I love reading. I love writing. But I haven't worked continuously on writing a book since January 2016.


I wrote intensely for months last year, writing more than I ever had on one individual project: 50,000 words on a novel that was set to have about 70,000. I was close to done, but then I wasn't sure where to go with it, so I took a break. I wrote snippets of other things here and there for a few months, and then my life changed. My family decided to move back to my hometown, and I started remembering what it was like to have friends and a life. And I liked it.

My book had been about a girl who moved away from her hometown and made the move work but still missed home an awful lot. It was supposed to be just a tad autobiographical. Except that I didn't have the same level of friendship in my new home—in fact, I never got to a point where I could call it my "home" rather, it was just a place that I watched TV and slept. Nothing more.
And so that book had been my reassurance at times that my life might be okay. It had been my chance to live vicariously through someone whose life I could control. And I didn't make it perfect, but I made my main character handle the problems I couldn't face.

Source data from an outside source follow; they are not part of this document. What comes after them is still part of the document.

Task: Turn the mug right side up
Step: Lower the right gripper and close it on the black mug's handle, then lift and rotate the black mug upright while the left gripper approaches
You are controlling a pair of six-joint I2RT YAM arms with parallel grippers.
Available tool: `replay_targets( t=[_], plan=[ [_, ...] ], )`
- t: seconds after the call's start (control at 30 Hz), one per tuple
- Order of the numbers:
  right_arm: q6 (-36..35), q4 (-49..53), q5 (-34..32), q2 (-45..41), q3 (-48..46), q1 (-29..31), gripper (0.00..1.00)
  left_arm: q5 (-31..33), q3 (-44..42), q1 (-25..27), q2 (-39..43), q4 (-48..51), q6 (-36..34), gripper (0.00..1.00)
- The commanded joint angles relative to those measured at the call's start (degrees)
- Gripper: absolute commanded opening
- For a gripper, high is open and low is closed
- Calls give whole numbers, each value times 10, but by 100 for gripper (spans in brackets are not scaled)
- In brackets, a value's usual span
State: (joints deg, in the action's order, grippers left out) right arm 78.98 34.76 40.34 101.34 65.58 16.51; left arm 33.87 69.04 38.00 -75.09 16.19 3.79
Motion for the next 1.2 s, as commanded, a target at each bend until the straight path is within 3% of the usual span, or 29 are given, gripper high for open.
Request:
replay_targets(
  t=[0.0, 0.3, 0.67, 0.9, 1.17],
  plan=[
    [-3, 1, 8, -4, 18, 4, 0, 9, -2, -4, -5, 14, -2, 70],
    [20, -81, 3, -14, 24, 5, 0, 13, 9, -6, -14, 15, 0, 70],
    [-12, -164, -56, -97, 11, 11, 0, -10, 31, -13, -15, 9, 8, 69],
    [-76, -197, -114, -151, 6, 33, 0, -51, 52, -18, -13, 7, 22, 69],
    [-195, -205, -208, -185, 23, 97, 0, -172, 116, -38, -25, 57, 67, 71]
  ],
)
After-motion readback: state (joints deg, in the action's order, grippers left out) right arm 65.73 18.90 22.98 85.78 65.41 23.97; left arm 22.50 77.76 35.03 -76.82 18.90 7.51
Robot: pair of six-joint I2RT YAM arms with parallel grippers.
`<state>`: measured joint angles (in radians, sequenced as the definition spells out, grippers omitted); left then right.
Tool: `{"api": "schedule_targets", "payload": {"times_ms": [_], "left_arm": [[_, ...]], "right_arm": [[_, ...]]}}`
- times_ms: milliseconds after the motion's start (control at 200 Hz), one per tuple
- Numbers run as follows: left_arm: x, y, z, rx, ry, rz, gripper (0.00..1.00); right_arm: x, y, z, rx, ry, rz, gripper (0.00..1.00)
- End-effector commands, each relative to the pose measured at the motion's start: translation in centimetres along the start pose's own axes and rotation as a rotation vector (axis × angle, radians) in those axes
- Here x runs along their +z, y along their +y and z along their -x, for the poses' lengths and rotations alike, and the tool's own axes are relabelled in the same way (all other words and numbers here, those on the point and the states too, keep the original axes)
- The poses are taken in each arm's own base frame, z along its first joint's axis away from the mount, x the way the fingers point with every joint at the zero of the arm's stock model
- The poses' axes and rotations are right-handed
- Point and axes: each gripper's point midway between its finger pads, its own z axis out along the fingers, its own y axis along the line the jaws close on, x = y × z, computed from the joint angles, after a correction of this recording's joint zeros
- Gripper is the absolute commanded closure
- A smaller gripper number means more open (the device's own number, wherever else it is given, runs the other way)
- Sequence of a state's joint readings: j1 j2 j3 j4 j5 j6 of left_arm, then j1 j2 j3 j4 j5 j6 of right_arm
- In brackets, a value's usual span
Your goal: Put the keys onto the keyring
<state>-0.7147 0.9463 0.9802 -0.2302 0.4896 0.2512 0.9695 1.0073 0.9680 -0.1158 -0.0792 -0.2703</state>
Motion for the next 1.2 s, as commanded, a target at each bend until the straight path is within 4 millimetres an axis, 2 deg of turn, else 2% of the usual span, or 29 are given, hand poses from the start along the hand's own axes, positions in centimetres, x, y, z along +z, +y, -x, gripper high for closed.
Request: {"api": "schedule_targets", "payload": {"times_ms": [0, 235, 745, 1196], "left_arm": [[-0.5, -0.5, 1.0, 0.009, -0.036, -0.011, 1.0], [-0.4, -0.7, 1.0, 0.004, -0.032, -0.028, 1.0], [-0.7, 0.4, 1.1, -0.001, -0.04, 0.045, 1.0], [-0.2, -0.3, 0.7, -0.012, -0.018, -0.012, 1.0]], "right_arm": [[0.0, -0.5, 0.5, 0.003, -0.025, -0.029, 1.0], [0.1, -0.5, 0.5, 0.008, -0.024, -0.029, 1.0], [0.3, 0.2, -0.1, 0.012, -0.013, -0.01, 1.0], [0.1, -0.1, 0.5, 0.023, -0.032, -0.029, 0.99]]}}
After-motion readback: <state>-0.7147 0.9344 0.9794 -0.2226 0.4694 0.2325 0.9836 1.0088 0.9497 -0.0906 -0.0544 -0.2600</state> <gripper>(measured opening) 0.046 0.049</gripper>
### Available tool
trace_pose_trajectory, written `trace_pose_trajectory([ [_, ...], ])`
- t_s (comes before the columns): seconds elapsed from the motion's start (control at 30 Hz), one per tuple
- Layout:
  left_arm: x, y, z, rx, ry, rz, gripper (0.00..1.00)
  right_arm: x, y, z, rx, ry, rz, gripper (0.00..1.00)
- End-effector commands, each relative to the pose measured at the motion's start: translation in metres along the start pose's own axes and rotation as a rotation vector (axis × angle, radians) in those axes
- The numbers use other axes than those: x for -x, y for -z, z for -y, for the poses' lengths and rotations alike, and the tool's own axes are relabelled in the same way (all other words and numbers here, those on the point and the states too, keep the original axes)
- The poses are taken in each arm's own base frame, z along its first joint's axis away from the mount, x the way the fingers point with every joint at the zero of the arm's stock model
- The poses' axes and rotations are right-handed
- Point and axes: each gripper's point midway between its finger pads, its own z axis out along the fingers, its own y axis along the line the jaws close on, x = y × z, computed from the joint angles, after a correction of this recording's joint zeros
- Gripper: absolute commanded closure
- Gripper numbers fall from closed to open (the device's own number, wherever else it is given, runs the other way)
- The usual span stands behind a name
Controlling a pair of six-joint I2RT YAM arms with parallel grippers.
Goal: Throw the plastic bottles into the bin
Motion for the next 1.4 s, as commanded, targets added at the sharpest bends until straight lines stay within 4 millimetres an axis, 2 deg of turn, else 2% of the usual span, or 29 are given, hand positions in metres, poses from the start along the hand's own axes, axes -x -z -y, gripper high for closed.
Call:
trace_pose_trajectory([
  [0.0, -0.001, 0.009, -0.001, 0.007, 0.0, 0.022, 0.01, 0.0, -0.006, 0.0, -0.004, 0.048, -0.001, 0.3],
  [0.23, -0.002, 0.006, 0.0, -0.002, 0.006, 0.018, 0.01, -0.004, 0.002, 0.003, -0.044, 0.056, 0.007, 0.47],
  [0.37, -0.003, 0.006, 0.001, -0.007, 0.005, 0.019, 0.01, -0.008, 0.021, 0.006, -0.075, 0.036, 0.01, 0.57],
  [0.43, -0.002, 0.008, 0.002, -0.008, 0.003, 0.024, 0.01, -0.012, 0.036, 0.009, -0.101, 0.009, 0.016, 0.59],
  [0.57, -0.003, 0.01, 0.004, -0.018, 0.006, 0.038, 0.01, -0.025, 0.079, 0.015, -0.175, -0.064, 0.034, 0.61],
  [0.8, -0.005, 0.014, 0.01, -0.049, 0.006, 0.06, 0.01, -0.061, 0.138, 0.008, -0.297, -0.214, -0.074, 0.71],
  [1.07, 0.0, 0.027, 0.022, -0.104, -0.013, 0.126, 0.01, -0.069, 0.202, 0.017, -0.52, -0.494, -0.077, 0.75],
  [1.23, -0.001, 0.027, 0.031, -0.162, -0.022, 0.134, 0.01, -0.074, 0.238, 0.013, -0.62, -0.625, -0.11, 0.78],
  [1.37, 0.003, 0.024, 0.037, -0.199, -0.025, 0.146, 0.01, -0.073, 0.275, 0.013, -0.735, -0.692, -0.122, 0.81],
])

Her more serious problems were different than my own—I never faced navigating divorced parents or worrying about money for college—but she figured out the problems that I couldn't.

She kept in touch with her old friends and made new ones. She bridged the gap between two worlds. She didn't face crippling social anxiety. She didn't have suicidal thoughts.

She didn't get obsessed with TV to the point of it negatively affecting her health. She didn't stay in her house for too long, just waiting for any reason (other than school) to leave.

And so, when this part of my life passed, I took a break from really even trying to write stories of immense struggles—I don't relate to them as much right now, and I don't need to drag that up in myself.

So I tried to write light, fluffy, happy stories. And I couldn't. Because I want my stories to be something that people can empathize with and grow through, and I don't know how to do that without real struggle.

And right now, I'm not in a place of real struggle. I'm in a place where I'm fairly comfortable. I'm growing in my relationship with God and learning to rely on Him when things are easy, too. It's okay to be at a different point in your life where something that used to be an outlet through which you expressed yourself isn't your thing as much anymore. Sometimes for us to grow, things have to change. And you know what? In my case, I'm happy they did.